Would you please repeat the data that follows, exactly as it reads?

- - - - -

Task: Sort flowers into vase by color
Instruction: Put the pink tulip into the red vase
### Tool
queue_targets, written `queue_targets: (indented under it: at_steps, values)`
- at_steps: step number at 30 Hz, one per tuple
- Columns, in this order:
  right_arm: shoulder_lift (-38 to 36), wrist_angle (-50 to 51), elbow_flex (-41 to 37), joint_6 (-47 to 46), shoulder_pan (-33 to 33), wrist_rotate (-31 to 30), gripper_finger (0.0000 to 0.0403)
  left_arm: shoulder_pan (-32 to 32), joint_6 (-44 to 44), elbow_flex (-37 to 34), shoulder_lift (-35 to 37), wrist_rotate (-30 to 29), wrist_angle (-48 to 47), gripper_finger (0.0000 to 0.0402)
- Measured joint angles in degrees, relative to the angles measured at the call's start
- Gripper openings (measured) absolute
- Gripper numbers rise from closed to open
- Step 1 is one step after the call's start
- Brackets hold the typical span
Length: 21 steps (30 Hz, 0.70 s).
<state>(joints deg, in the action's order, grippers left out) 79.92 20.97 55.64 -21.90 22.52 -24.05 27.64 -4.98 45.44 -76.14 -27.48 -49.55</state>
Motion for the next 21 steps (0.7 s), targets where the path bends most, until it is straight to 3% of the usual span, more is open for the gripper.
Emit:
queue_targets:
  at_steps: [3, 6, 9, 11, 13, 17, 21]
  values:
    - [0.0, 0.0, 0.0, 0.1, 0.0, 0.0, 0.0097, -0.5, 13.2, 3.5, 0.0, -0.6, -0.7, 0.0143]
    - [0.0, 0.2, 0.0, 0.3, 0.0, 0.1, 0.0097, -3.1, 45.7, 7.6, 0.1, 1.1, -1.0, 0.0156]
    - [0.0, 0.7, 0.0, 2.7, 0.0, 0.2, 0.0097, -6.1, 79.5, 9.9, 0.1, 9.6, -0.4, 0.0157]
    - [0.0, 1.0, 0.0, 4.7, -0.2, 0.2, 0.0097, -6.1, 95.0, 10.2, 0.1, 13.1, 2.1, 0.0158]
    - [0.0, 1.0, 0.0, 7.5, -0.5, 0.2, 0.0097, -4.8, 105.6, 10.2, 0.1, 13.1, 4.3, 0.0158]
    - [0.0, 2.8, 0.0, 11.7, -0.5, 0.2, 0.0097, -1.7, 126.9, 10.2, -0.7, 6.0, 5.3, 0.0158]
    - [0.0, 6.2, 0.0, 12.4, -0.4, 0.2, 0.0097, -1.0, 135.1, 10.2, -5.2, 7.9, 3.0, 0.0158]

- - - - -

- RESPONSE TO THIS EXERCISE -
Task: Sort flowers into vase by color
Instruction: Put the pink tulip into the red vase
### Tool
queue_targets, written `queue_targets: (indented under it: at_steps, values)`
- at_steps: step number at 30 Hz, one per tuple
- Columns, in this order:
  right_arm: shoulder_lift (-38 to 36), wrist_angle (-50 to 51), elbow_flex (-41 to 37), joint_6 (-47 to 46), shoulder_pan (-33 to 33), wrist_rotate (-31 to 30), gripper_finger (0.0000 to 0.0403)
  left_arm: shoulder_pan (-32 to 32), joint_6 (-44 to 44), elbow_flex (-37 to 34), shoulder_lift (-35 to 37), wrist_rotate (-30 to 29), wrist_angle (-48 to 47), gripper_finger (0.0000 to 0.0402)
- Measured joint angles in degrees, relative to the angles measured at the call's start
- Gripper openings (measured) absolute
- Gripper numbers rise from closed to open
- Step 1 is one step after the call's start
- Brackets hold the typical span
Length: 21 steps (30 Hz, 0.70 s).
<state>(joints deg, in the action's order, grippers left out) 79.92 20.97 55.64 -21.90 22.52 -24.05 27.64 -4.98 45.44 -76.14 -27.48 -49.55</state>
Motion for the next 21 steps (0.7 s), targets where the path bends most, until it is straight to 3% of the usual span, more is open for the gripper.
Emit:
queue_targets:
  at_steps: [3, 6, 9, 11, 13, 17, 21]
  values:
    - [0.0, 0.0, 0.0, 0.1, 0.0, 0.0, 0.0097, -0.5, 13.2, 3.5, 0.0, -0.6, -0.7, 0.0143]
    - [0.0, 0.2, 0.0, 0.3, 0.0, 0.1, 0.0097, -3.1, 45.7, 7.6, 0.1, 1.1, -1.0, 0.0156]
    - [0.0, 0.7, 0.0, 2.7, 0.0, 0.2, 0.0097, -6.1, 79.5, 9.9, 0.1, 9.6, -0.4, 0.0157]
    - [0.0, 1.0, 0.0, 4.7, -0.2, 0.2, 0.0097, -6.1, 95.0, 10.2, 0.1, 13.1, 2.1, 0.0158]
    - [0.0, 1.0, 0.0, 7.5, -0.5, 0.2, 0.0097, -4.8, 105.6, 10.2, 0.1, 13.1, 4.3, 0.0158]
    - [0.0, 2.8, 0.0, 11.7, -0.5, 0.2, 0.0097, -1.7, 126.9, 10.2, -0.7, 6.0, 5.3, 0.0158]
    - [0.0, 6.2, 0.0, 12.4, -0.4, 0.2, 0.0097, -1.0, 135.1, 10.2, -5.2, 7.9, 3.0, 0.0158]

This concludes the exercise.